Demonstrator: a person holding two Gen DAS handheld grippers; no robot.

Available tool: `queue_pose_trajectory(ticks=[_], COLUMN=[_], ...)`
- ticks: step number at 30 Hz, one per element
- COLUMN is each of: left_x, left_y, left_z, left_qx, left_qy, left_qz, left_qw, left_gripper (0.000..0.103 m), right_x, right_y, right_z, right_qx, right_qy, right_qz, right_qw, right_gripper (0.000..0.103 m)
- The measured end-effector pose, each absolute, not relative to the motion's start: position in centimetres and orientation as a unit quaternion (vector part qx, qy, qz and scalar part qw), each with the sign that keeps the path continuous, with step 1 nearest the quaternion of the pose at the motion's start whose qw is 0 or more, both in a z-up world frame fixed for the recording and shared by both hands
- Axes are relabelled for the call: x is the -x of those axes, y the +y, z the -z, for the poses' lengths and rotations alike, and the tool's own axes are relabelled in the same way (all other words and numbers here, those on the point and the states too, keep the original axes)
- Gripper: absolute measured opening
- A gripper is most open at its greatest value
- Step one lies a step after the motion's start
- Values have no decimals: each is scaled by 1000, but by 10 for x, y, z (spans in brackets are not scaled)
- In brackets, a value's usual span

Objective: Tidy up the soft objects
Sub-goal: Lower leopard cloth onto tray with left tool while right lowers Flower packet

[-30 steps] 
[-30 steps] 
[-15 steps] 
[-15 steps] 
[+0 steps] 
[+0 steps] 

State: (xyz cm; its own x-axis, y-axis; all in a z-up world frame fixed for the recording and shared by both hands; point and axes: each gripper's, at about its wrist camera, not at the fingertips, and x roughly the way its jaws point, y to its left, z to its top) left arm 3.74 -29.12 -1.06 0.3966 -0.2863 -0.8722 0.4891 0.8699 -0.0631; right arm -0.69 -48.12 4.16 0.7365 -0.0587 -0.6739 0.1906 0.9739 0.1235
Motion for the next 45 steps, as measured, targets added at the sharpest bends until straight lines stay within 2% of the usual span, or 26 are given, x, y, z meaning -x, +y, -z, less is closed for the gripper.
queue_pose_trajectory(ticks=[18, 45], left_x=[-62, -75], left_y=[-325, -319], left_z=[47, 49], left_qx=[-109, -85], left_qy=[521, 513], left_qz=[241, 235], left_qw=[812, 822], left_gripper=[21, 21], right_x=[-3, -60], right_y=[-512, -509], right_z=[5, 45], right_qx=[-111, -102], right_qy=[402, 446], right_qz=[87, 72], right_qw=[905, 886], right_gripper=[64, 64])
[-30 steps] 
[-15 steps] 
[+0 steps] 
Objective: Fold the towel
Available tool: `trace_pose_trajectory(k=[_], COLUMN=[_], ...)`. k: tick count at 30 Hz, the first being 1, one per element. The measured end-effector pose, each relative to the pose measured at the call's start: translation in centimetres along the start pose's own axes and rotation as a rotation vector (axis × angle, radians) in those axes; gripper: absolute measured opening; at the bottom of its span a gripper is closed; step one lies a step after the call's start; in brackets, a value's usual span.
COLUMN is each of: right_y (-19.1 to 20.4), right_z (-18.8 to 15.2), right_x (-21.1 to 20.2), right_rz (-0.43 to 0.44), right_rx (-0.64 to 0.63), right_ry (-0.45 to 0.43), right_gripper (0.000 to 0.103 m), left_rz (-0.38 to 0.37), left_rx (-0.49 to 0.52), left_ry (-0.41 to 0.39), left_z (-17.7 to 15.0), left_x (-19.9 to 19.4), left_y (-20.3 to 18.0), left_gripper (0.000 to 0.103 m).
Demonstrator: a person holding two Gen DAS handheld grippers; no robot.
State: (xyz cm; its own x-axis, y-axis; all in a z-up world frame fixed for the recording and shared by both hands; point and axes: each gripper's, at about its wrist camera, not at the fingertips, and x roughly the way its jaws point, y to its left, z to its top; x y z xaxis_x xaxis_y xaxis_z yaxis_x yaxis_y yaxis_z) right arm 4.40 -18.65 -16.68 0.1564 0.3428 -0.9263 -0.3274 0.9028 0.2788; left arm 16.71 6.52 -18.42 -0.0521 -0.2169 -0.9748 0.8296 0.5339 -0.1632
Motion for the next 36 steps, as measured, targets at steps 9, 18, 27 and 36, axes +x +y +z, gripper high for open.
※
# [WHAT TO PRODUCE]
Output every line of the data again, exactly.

# [FINAL ANSWER]
Demonstrator: a person holding two Gen DAS handheld grippers; no robot.

Available tool: `queue_pose_trajectory(ticks=[_], COLUMN=[_], ...)`
- ticks: step number at 30 Hz, one per element
- COLUMN is each of: left_x, left_y, left_z, left_qx, left_qy, left_qz, left_qw, left_gripper (0.000..0.103 m), right_x, right_y, right_z, right_qx, right_qy, right_qz, right_qw, right_gripper (0.000..0.103 m)
- The measured end-effector pose, each absolute, not relative to the motion's start: position in centimetres and orientation as a unit quaternion (vector part qx, qy, qz and scalar part qw), each with the sign that keeps the path continuous, with step 1 nearest the quaternion of the pose at the motion's start whose qw is 0 or more, both in a z-up world frame fixed for the recording and shared by both hands
- Axes are relabelled for the call: x is the -x of those axes, y the +y, z the -z, for the poses' lengths and rotations alike, and the tool's own axes are relabelled in the same way (all other words and numbers here, those on the point and the states too, keep the original axes)
- Gripper: absolute measured opening
- A gripper is most open at its greatest value
- Step one lies a step after the motion's start
- Values have no decimals: each is scaled by 1000, but by 10 for x, y, z (spans in brackets are not scaled)
- In brackets, a value's usual span

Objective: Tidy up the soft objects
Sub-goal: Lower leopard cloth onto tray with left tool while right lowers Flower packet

[-30 steps] 
[-30 steps] 
[-15 steps] 
[-15 steps] 
[+0 steps] 
[+0 steps] 

State: (xyz cm; its own x-axis, y-axis; all in a z-up world frame fixed for the recording and shared by both hands; point and axes: each gripper's, at about its wrist camera, not at the fingertips, and x roughly the way its jaws point, y to its left, z to its top) left arm 3.74 -29.12 -1.06 0.3966 -0.2863 -0.8722 0.4891 0.8699 -0.0631; right arm -0.69 -48.12 4.16 0.7365 -0.0587 -0.6739 0.1906 0.9739 0.1235
Motion for the next 45 steps, as measured, targets added at the sharpest bends until straight lines stay within 2% of the usual span, or 26 are given, x, y, z meaning -x, +y, -z, less is closed for the gripper.
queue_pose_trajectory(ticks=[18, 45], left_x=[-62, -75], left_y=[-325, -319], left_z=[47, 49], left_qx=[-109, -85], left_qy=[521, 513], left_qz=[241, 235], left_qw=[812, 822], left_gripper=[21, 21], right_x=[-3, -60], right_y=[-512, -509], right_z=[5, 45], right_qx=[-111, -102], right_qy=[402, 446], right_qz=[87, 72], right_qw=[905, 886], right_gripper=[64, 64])
[-30 steps] 
[-15 steps] 
[+0 steps] 
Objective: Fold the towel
Available tool: `trace_pose_trajectory(k=[_], COLUMN=[_], ...)`. k: tick count at 30 Hz, the first being 1, one per element. The measured end-effector pose, each relative to the pose measured at the call's start: translation in centimetres along the start pose's own axes and rotation as a rotation vector (axis × angle, radians) in those axes; gripper: absolute measured opening; at the bottom of its span a gripper is closed; step one lies a step after the call's start; in brackets, a value's usual span.
COLUMN is each of: right_y (-19.1 to 20.4), right_z (-18.8 to 15.2), right_x (-21.1 to 20.2), right_rz (-0.43 to 0.44), right_rx (-0.64 to 0.63), right_ry (-0.45 to 0.43), right_gripper (0.000 to 0.103 m), left_rz (-0.38 to 0.37), left_rx (-0.49 to 0.52), left_ry (-0.41 to 0.39), left_z (-17.7 to 15.0), left_x (-19.9 to 19.4), left_y (-20.3 to 18.0), left_gripper (0.000 to 0.103 m).
Demonstrator: a person holding two Gen DAS handheld grippers; no robot.
State: (xyz cm; its own x-axis, y-axis; all in a z-up world frame fixed for the recording and shared by both hands; point and axes: each gripper's, at about its wrist camera, not at the fingertips, and x roughly the way its jaws point, y to its left, z to its top; x y z xaxis_x xaxis_y xaxis_z yaxis_x yaxis_y yaxis_z) right arm 4.40 -18.65 -16.68 0.1564 0.3428 -0.9263 -0.3274 0.9028 0.2788; left arm 16.71 6.52 -18.42 -0.0521 -0.2169 -0.9748 0.8296 0.5339 -0.1632
Motion for the next 36 steps, as measured, targets at steps 9, 18, 27 and 36, axes +x +y +z, gripper high for open.

That makes the output complete.